Extinction is a normal part of Earth’s history. Most of the organisms that have ever lived are extinct. Sometimes a large number of species go extinct in a short period of time. It is the so-called mass extinction .

After a mass extinction, many habitats are no longer inhabited by organisms because they have become extinct. With new habitats available, some species will adapt to new environments.

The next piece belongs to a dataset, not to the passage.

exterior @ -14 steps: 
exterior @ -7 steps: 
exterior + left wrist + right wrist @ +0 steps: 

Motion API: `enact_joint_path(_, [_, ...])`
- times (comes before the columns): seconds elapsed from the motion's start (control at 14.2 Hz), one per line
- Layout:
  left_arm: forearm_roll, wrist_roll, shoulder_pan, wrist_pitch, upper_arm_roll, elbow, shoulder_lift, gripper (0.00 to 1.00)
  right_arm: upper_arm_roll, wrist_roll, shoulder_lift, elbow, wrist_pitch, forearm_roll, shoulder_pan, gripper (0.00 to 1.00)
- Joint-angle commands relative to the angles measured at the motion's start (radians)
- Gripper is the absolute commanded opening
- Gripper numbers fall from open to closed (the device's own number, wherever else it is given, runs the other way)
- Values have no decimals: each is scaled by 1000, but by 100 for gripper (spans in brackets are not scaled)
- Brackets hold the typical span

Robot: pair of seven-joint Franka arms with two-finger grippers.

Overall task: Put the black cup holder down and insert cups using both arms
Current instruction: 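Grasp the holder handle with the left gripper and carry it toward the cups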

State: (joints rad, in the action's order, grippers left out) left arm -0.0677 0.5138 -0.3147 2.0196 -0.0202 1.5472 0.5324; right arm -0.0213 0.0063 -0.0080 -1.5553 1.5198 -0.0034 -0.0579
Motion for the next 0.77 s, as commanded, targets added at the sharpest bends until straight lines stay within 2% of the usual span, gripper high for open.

The process by which many new species evolve in a short period of time to fill available niches is called adaptive radiation .

There is no causal relationship

But a new study led by scientists affiliated with the Earth-Life Science Institute (ELSI) at the Tokyo Institute of Technology has used machine learning to examine the coexistence of fossil species and has found that radiation and extinctions are rarely present. connected and therefore mass extinctions probably rarely cause radiation of a comparable scale .

H Chimantensis2 Heliamphora chimantensis, a carnivorous plant that is only found in the Gran Sabana, Venezuela.

This study has compared the impacts of both extinction and radiation over the period for which fossils are available, the so-called Phanerozoic Eon . The Phanerozoic (from the Greek meaning ‘apparent life’), which represents the most recent ~ 550 million year period of Earth’s total history ~ 4.5 billion years, and is very important to paleontologists: before this period Most of the organisms that existed were microbes that did not easily form fossils, so the previous evolutionary record is difficult to observe .

The new study suggests that creative destruction is not a good description of how species originated or became extinct during the Phanerozoic, and suggests that many of the most notable periods of evolutionary radiation occurred when life entered new evolutionary and ecological scenarios, as during the explosion of animal diversity and the carboniferous expansion of forest biomes in the Cambrian. It is not known if this is true during the previous ~ 3 billion years dominated by microbes, as the paucity of recorded information on such ancient diversity did not allow for a similar analysis .

The team used a new machine learning application to examine the temporal coexistence of species in the Phanerozoic fossil record, examining more than a million entries in a huge curated public database that includes nearly 200,000 species.

Using their objective methods, they found that the ‘big five’ mass extinction events previously identified by paleontologists were picked up by machine learning methods as one of the top 5% of significant outages in which extinction outpaced radiation or vice versa. , as well as seven additional mass extinctions, two combined mass extinction-radiation events, and 15 mass radiation events. Surprisingly, in contrast to earlier narratives that emphasized the importance of post-extinction radiation, this work found that massive radiation and the most comparable extinctions were rarely coupled in time, refuting the idea of ​​a causal relationship between them .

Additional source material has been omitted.